実際自分もこのルール適応をしていた中、仲の良い友達から" お前は器用貧乏だ "と言われ、人を頼らないと前進しないと指摘をされました。
最初は感情がざわつく嫌な気分でしたが、一回頼り、また一回頼りと少しずつ繰り返して" 支援する・支援受ける "双方とも少し上手くなった気がしました。

EMとしてのアドバイス

少しは人を頼ることができるようになった筆者。同僚の時には上手く声をかけられずに喧嘩ばかりしていたAさんに、今、EMを務める私としては助けてあげたい。例えば、このようなアドバイスを声掛けしています。

  • (プライドを傷つけない程度に)あなたは、弱いので頼っていい

  • (悪く伝わらないように)知識ギャップは人を頼って埋めよう

  • (前世と現世の時間の長さから)前世の影響は前世では出ず、現世で出る

  • 子は必ずしも親に介護で孝行する訳ではなく、立身出世でも孝行は出来る

いくつか無理があるのは承知の上ですが、自分の不足を認め他人に支援を頼む事を自身で正当化できるようになって欲しいと考えて声をかけてます。
私の知る人たちは、プライドを持って仕事をしているため、逆にプライドが邪魔をしているシーンがあるのでは?と思い接する事から、派生してきたような気がします。そのため、若いエンジニアには一思いに

  • 上位エンジニアに聞きたいことを乱暴に聞きまくるのが君の仕事

  • 社長に敬意を持ちつつ、荒く使え(社長使いが荒い企業多いですよね)

  • 上位エンジニアに技術質問をしたら、電車でお婆ちゃんに席を譲れ

  • お返しできない無い辛さは成長痛だから、痛みに耐えて伸びるのがお返し

などと、訳がわからないと言われるぐらいまでに違うところで貢献しろと等価交換の意識を断ち切るように話すようになりました。
自分自身が老害になりそうな不安はありますが、とにかく成長する段階では他人から吸収するものは沢山あると信じて言い続けています。

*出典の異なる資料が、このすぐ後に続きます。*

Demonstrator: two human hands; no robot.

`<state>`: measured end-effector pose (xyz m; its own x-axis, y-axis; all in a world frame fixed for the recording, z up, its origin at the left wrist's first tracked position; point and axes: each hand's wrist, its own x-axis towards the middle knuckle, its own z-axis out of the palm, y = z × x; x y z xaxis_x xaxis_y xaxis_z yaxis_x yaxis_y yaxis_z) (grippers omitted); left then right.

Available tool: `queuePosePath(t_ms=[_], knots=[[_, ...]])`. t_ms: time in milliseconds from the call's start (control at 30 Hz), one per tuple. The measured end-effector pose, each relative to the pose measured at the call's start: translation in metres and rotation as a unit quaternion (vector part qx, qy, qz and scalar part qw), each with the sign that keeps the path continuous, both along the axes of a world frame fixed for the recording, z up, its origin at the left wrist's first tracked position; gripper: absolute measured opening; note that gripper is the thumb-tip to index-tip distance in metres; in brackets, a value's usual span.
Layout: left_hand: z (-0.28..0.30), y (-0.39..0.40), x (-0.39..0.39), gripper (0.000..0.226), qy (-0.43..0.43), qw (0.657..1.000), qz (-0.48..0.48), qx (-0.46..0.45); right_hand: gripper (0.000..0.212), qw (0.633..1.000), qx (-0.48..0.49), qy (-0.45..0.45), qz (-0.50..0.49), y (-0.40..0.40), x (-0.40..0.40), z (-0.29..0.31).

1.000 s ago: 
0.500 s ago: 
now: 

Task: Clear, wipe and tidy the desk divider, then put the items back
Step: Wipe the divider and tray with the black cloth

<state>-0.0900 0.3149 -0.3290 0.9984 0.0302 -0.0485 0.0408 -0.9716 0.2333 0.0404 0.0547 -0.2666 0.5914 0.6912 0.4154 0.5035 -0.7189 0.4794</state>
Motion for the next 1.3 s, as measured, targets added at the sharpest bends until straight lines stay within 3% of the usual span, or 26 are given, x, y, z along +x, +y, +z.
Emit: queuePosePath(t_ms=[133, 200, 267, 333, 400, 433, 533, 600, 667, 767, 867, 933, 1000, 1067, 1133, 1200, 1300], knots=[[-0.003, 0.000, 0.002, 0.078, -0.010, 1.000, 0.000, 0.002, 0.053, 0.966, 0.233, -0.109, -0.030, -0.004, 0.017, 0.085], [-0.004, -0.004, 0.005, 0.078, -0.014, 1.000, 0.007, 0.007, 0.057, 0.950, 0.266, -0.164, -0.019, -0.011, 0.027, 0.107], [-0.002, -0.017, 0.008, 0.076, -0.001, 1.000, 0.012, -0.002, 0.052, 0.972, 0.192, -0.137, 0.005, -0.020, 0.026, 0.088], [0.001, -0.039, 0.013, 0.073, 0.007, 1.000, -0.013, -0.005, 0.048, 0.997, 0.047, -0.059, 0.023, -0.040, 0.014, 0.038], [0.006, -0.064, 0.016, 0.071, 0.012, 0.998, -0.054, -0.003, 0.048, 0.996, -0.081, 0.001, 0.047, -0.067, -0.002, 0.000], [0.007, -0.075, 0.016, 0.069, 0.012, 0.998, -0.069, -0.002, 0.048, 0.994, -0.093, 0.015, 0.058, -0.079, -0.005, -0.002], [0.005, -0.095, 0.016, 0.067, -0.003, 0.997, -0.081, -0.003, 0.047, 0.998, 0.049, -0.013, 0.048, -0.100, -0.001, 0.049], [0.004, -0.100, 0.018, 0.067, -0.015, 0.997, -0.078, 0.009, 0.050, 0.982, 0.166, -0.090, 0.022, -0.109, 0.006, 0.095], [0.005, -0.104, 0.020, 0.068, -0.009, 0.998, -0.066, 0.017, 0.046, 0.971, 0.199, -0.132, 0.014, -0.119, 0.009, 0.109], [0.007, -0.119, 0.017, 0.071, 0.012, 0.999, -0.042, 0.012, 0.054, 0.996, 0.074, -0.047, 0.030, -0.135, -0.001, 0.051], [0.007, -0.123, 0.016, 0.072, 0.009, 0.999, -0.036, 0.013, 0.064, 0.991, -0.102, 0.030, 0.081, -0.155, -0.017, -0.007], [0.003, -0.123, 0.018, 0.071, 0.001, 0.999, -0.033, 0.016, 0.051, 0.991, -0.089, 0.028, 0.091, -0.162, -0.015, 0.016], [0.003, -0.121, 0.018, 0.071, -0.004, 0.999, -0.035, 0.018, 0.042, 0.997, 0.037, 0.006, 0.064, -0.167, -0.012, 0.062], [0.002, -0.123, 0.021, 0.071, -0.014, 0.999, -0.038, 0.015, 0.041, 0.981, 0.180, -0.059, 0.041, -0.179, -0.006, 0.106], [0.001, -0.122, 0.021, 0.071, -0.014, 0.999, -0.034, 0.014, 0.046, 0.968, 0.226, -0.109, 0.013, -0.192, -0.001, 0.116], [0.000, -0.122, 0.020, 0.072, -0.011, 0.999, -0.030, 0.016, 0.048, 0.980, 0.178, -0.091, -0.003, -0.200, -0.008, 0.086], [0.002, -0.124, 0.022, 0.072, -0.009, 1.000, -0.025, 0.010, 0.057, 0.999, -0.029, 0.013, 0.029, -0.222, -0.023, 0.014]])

書籍を読んで知識を貯めるためには、書籍の購入費用を支払うだけで良いですが、同僚や上司から支援を受けたり教えを請うたりする場合にはそうはいきません。(同僚なのにお金を要求されると、それは違う問題)

また支援を受けた際に発する言葉は、

" すいません "や" ごめんなさい "ではなく、心の底から"ありがとう"という感謝の意を示す事だとも付け加えます。
支援をして、"すいません"と言われると何故か悲しい気持ちになったりしたことはありませんか?私は多数あります。

企業のチーム内で必要な感謝

助け合えるチーム、仲間がいると自然とありがとうという機会が多いと思います。また、ありがとうが掛け合うと自然と尊敬の念も育つと感じます。
企業にはいくつか必要な感情があると思いますが、感謝の気持ちは必須ですよね。

頼み・頼まれ、仲間を助け、仲間に助けられ。
そんなシーンが見られたなら、EMとしてチームに少し貢献できたなとニヤけてしまいます。

本記事が皆様のエンジニア人生の一助になれば幸いです。
最後まで読んでいただき、ありがとうございました。